Required action:
How do the lines below between the ones holding "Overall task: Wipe" and "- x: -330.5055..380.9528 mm", inclusive, read? Give them again exactly, with no other lines.

Source records:

■ ■ ■ ■ ■

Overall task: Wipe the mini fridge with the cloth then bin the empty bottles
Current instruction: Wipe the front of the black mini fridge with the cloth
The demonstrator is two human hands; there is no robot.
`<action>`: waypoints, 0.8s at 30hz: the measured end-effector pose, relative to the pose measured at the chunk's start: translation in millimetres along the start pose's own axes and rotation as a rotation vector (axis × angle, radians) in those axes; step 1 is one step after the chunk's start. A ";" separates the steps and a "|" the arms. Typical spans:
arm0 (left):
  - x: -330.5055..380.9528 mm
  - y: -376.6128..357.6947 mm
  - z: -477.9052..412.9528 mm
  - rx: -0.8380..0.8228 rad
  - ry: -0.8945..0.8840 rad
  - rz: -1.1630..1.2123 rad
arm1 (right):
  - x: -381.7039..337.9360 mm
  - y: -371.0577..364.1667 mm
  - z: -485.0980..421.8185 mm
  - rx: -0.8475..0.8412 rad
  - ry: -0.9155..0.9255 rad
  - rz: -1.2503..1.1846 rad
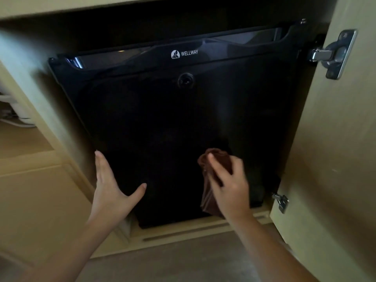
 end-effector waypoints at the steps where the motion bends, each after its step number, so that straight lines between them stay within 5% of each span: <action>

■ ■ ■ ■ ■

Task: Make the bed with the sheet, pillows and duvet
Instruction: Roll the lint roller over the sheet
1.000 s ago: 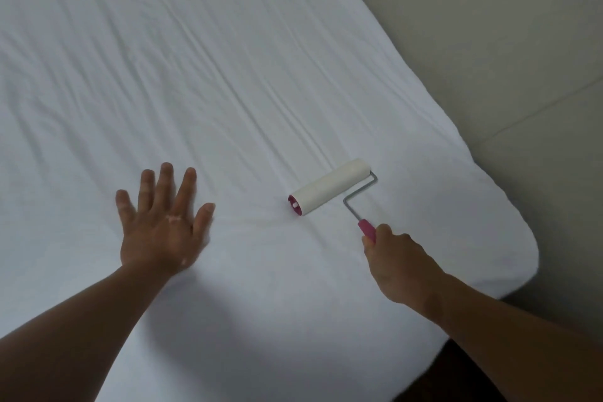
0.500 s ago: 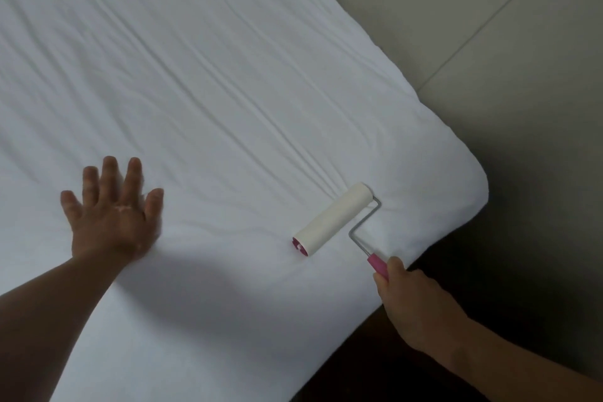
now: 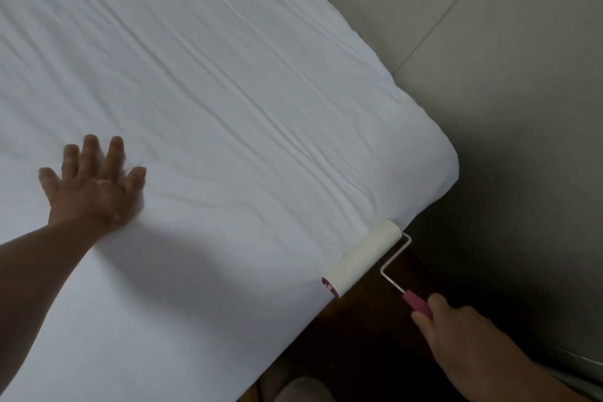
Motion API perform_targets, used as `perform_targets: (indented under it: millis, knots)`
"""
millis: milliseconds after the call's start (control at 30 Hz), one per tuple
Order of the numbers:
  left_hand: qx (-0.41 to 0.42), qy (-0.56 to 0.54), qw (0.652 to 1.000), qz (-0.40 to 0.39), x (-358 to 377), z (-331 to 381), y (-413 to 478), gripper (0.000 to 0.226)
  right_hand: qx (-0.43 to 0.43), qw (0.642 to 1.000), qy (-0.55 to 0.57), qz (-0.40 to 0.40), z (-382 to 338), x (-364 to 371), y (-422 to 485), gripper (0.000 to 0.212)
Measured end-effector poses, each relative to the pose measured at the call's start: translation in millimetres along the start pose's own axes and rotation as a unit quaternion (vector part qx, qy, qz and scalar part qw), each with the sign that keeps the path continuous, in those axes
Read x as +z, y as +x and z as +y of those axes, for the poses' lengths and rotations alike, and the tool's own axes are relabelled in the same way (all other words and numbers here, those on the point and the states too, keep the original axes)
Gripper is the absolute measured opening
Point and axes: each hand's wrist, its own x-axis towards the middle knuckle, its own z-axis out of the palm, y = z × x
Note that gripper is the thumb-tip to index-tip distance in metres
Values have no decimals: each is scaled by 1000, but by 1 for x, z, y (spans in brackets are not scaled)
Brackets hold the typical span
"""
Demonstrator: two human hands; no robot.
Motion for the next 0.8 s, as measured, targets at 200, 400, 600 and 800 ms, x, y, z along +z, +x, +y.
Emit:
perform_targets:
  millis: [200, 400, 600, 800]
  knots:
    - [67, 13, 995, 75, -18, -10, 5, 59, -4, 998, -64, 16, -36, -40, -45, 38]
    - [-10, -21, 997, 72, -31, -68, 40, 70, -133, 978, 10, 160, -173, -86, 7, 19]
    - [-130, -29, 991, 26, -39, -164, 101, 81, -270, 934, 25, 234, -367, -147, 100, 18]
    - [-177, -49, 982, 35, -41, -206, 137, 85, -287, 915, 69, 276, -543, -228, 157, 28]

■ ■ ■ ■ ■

Task result:
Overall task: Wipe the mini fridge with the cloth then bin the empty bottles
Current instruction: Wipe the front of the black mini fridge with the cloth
The demonstrator is two human hands; there is no robot.
`<action>`: waypoints, 0.8s at 30hz: the measured end-effector pose, relative to the pose measured at the chunk's start: translation in millimetres along the start pose's own axes and rotation as a rotation vector (axis × angle, radians) in those axes; step 1 is one step after the chunk's start. A ";" separates the steps and a "|" the arms. Typical spans:
arm0 (left):
  - x: -330.5055..380.9528 mm

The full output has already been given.